In the 2011 study, BioPlan Associates also evaluated the top 23 biopharmaceutical manufacturing operations currently being outsourced (see Figure 2). According to the survey, approximately 35% of respondents will outsource the canning/packaging business. This is not surprising. This level of outsourcing is consistent with the findings of last year's survey. About 26% of respondents said they would outsource the toxicity test. In addition, in 2011, 10.0% and 10.4% of the upstream and downstream businesses were outsourced respectively, an increase of approximately 2 percentage points compared with 2010.

Future trends

Many service providers insist that outsourcing can improve organizational efficiency for their customers, and service providers can often provide better quality and more efficient services. These services are not just for repetitive, low-value activities, or for inspection or canning/encapsulation.

The 2011 study confirmed this when measuring outsourcing trends. When asked what activities they expect to outsource in the next two years at a "significantly higher level", surprisingly, respondents said that upstream and downstream businesses will be at a higher rate than in previous years. Outsourcing. The growth rate of other relatively minor business is roughly flat. For example, the percentage of respondents who think that canning/packaging activities will be outsourced at a higher rate was 24.6% in 2011, compared to 24.8% in 2010.

Product testing and other areas of inspection and analysis will continue to grow at a double-digit rate. For example, nearly 20% of respondents stated that they will significantly increase the outsourcing of product characterization trials in the next two years. Tim Lee, deputy director of Sanofi Pasteur’s mass production operations, pointed out that the outsourcing of analytical test methods applied to product characteristics is a major trend, because the pharmaceutical company’s laboratories for internal tests have undertaken the task of releasing products to the market as soon as possible. Full-load production test tasks, in addition, many outsourced laboratories hold expertise that is not available within the pharmaceutical industry.

As the slow economic recovery and uncertainties continue to constrain the recruitment of personnel, the pressure on outsourcing business has not yet been eliminated.
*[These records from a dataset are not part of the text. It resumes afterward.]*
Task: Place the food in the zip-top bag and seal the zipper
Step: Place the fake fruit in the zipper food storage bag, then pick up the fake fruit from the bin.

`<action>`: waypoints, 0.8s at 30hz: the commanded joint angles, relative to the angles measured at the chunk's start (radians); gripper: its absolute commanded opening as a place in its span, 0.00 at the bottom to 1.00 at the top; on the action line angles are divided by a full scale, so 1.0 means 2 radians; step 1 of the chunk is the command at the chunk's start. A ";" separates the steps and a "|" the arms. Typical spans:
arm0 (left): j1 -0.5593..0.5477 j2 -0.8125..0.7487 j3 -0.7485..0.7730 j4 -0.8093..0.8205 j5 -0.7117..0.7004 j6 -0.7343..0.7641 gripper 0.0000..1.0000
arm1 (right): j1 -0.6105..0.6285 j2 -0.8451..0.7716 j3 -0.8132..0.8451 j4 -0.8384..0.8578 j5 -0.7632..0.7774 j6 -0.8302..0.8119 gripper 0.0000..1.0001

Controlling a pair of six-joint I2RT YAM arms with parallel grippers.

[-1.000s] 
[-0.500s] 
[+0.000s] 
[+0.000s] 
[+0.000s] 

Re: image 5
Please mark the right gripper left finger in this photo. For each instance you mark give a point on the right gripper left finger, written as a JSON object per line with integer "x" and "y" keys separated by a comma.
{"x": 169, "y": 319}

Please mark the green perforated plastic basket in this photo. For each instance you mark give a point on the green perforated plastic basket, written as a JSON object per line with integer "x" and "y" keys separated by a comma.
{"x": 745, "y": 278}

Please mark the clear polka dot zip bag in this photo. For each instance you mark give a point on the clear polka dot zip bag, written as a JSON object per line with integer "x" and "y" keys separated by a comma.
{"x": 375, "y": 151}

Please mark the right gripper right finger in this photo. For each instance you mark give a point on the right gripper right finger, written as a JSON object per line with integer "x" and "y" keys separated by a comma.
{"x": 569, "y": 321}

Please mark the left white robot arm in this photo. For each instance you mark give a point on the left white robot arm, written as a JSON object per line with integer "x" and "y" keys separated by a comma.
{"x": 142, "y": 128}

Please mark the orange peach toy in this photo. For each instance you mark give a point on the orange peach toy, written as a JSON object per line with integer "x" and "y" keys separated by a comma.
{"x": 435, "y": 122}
BioPlan's research also shows that many contract production organizations and service providers have been facing greater pressure from customers: control costs, reduce unnecessary services, otherwise it will cut the budget. This pressure, in turn, forces service providers to implement more streamlined services and cut down on high value-added services that might otherwise be offered to customers. Although the contract manufacturing industry will continue to see the development of emerging biopharmaceutical contract manufacturing providers in India and other parts of the Asia Pacific region, the operating performance of U.S. and Western European suppliers will also be moderately improved.
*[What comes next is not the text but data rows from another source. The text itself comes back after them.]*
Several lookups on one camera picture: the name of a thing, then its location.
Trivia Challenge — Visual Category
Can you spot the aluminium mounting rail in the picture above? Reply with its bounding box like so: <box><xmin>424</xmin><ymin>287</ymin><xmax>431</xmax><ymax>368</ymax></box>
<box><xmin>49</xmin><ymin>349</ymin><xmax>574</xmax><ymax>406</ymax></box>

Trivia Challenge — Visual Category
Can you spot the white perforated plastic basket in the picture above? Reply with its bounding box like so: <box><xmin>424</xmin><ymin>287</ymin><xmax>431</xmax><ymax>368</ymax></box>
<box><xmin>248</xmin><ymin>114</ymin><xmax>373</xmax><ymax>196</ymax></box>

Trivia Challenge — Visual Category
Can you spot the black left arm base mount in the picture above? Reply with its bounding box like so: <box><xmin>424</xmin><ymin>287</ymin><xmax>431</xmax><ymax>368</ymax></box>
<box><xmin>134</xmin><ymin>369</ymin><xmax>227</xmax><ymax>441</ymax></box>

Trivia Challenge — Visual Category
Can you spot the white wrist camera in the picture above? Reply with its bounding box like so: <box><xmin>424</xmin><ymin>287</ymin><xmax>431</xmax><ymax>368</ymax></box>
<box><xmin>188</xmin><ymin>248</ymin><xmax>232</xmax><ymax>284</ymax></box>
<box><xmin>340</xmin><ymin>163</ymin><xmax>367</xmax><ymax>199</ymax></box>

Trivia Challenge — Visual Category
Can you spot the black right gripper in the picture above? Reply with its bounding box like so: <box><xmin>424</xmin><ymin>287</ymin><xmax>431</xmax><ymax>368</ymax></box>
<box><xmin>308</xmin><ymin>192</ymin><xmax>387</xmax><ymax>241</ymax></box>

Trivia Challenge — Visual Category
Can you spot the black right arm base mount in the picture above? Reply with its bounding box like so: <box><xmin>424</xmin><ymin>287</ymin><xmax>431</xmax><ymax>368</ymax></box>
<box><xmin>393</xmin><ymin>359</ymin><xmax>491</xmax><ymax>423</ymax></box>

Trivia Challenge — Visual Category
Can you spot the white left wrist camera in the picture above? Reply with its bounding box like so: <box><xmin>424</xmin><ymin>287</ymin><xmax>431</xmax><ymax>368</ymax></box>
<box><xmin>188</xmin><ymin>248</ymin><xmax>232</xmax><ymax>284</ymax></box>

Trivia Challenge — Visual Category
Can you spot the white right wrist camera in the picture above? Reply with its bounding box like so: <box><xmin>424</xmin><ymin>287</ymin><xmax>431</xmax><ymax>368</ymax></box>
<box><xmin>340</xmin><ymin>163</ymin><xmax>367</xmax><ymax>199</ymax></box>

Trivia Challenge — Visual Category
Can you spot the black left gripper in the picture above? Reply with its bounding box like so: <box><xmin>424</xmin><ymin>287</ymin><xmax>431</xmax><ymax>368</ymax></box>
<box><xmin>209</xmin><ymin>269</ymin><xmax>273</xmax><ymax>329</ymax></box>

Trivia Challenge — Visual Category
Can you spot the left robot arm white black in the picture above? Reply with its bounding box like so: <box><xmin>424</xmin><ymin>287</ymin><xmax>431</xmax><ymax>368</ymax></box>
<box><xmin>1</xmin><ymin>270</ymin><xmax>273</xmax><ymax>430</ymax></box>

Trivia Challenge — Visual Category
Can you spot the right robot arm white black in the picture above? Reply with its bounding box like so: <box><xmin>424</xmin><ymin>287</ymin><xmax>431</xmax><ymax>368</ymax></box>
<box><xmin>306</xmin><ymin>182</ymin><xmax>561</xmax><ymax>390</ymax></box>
Economic uncertainty also makes short-term contracts more popular, and customers are increasingly looking forward to the completion of corresponding work based on short-term cost performance rather than making long-term commitments and establishing partnerships. The price cuts and shifting to more transaction-based short-term business may damage long-term cooperation and reduce the potential strategic value that outsourcing can bring to customers.
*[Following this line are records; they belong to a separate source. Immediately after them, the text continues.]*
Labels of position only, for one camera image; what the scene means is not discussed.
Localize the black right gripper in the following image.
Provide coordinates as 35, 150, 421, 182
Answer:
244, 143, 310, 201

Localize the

As long as the uncertainty of the global economy still exists, outsourcing will continue to be used as a buffer to cut costs, and hiring of high-level management personnel may continue to be postponed. If the pharmaceutical company’s core competencies and experience in production, process development, and research and development continue to be outsourced to external providers, these changes may eventually lead to a strategic shift in the value orientation of pharmaceutical companies.